Erdoğan, Fransa Cumhurbaşkanı Emmanuel Macron ile bir araya geldi. Erdoğan, Macron’un ardından İngiltere Başbakanı Rishi Sunak, Kanada Başbakanı Justin Trudeau, Almanya Başbakanı Olaf Scholz ve İtalya Başbakanı Giorgia Meloni ile de görüştü. Görüşmelerde ikili ilişkiler, terörle mücadelede işbirliği konuları, Türkiye’nin AB’ye üyelik süreci ve İsveç’in NATO’ya üyelik süreci ele alındı. Erdoğan, İtalya Başbakanı Meloni ile görüşmesinden sonra ABD Başkanı Joe Biden ile bir araya geldi.

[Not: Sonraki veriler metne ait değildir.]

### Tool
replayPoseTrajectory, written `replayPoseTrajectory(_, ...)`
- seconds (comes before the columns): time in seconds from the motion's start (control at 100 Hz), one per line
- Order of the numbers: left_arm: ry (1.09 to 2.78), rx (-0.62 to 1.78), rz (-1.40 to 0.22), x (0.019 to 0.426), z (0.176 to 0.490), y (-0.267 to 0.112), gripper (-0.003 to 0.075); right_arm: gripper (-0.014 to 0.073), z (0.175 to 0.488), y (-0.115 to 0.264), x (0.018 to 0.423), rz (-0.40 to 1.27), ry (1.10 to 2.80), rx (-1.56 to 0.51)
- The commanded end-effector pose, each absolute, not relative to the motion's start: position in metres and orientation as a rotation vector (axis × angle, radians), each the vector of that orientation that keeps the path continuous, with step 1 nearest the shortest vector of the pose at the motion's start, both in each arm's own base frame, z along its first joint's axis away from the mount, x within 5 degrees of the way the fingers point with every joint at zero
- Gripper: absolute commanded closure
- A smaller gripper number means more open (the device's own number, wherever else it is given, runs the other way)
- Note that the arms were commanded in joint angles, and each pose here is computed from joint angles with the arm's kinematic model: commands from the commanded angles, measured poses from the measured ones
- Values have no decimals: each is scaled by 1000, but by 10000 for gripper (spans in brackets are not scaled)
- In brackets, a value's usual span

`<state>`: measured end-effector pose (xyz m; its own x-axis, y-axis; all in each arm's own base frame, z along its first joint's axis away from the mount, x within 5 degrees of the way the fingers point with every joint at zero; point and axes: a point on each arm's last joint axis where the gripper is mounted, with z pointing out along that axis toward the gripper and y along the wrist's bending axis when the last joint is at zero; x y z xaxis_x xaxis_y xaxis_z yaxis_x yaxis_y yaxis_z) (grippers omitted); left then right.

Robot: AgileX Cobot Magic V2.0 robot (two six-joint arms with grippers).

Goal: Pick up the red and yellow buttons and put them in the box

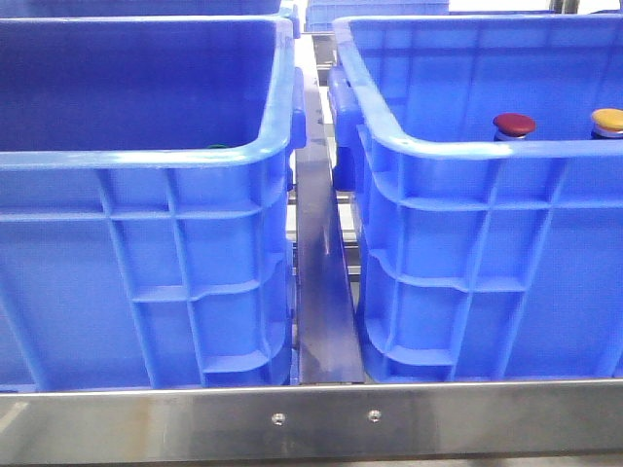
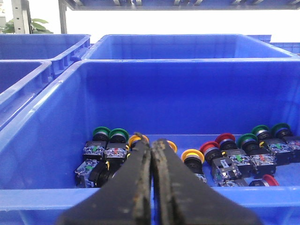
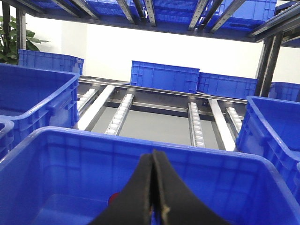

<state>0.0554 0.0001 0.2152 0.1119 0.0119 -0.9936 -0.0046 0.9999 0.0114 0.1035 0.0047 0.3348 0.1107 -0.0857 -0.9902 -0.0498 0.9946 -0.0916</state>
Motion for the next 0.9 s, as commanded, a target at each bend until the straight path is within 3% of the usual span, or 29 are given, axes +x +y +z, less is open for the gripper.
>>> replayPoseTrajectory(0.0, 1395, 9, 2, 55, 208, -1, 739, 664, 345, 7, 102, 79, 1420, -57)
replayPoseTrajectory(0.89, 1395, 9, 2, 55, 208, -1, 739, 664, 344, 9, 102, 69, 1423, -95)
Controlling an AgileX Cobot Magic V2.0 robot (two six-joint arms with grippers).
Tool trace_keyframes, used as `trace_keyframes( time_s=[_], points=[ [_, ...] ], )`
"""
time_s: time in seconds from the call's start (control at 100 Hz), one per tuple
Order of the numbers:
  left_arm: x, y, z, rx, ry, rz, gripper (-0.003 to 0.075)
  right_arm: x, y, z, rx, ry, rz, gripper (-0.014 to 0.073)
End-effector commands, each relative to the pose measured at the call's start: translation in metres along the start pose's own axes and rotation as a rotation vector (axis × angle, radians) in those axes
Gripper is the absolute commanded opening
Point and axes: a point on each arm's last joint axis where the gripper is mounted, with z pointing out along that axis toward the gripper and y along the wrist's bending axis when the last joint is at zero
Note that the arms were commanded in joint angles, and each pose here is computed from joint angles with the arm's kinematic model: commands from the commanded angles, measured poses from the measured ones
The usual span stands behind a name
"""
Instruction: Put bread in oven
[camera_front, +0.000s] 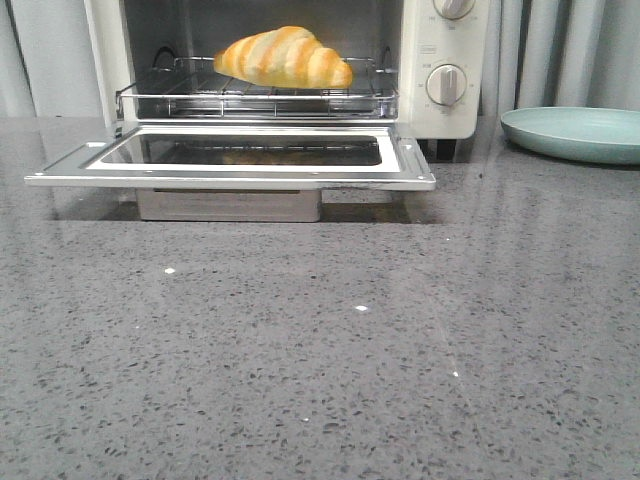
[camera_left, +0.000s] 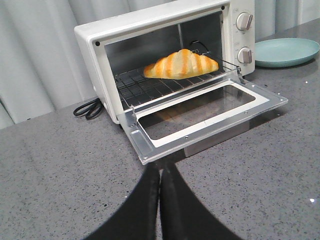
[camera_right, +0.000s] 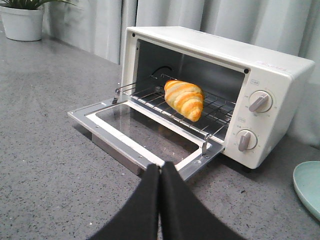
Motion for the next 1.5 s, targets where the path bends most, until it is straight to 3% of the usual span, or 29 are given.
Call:
trace_keyframes(
  time_s=[0.0, 0.28, 0.36, 0.45, 0.52, 0.77, 0.99, 1.49],
  points=[
    [-0.014, 0.002, -0.002, -0.014, -0.089, -0.022, -0.0021, -0.014, -0.004, -0.001, 0.035, -0.094, -0.004, -0.0056],
    [0.006, 0.002, 0.012, -0.079, -0.075, 0.048, -0.0021, -0.014, -0.004, -0.001, 0.035, -0.093, -0.004, -0.0056],
    [0.017, 0.002, 0.022, -0.162, -0.178, 0.061, -0.0021, -0.014, -0.004, -0.001, 0.035, -0.093, -0.004, -0.0056],
    [0.033, 0.003, 0.031, -0.247, -0.364, -0.015, -0.0021, -0.014, -0.004, -0.001, 0.035, -0.093, -0.004, -0.0056],
    [0.053, 0.003, 0.038, -0.286, -0.403, -0.076, -0.0021, -0.014, -0.004, -0.001, 0.035, -0.093, -0.004, -0.0056],
    [0.104, 0.002, 0.053, -0.362, -0.232, -0.210, -0.0021, -0.014, -0.004, -0.001, 0.034, -0.089, -0.004, -0.0056],
    [0.130, -0.003, 0.056, -0.358, 0.051, -0.298, -0.0021, -0.014, -0.004, -0.001, 0.034, -0.089, -0.004, -0.0056],
    [0.129, -0.002, 0.056, -0.365, 0.035, -0.295, -0.0021, -0.014, -0.004, -0.001, 0.034, -0.089, -0.004, -0.0056]
  ],
)
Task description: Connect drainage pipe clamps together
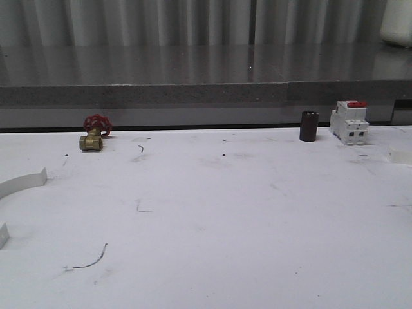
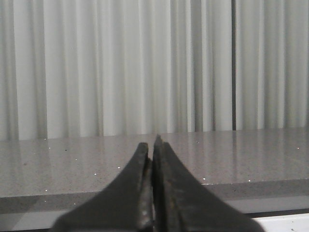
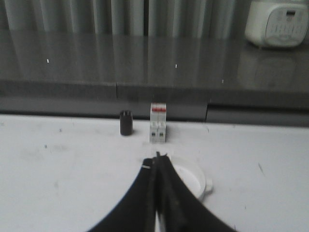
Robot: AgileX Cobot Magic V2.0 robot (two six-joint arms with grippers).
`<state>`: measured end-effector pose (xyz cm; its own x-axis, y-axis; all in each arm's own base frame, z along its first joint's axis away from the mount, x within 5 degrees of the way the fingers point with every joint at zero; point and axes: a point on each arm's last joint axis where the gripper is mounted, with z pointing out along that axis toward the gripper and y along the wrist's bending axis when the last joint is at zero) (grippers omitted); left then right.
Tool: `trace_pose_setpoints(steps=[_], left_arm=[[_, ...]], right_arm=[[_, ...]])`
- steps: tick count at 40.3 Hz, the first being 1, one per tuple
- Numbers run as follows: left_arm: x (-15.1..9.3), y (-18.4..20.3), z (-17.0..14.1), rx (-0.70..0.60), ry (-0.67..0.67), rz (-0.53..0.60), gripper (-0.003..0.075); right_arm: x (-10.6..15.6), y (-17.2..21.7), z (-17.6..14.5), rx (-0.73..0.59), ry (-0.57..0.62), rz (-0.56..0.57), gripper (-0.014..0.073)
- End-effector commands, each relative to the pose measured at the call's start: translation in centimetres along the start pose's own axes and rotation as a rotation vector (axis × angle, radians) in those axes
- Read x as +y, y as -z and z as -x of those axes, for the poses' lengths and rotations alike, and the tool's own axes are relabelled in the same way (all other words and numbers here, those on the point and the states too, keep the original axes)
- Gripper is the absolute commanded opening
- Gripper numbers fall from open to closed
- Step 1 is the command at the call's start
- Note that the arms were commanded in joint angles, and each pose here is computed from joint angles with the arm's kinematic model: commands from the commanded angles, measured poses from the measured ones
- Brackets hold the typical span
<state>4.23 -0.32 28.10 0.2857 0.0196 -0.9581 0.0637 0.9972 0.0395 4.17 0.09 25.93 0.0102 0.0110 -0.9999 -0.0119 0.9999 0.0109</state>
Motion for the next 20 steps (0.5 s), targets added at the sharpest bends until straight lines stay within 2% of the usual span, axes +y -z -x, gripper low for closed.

Erdoğan’ın Yunanistan Başbakanı Kiryakos Miçotakis ile bugün görüşmesi bekleniyor. Miçotakis, “İki ülkedeki seçimlerin ardından ilk buluşmamız olacak. Her ikimizin de güçlü halk desteğiyle Türkiye-Yunanistan ilişkilerinin yeniden başlaması için ilk adımı atabileceğimize inanıyorum” dedi.
Türkiye ile Yunanistan arasında kritik anlaşmazlıkların olduğunu belirten Miçotakis, sorunların iyi komşuluk ilişkilerine dayalı ve uluslararası hukuk çerçevesinde çözülebileceğini kaydetti. Miçotakis, son aylarda ikili ilişkilerde olumlu bir atmosfer olduğuna dikkati çekerek, “Bu pozitif atmosferin üzerine, her iki halkın da faydasına olacak önemli ilerleme adımları atabileceğimizi umuyorum” ifadesini kullandı.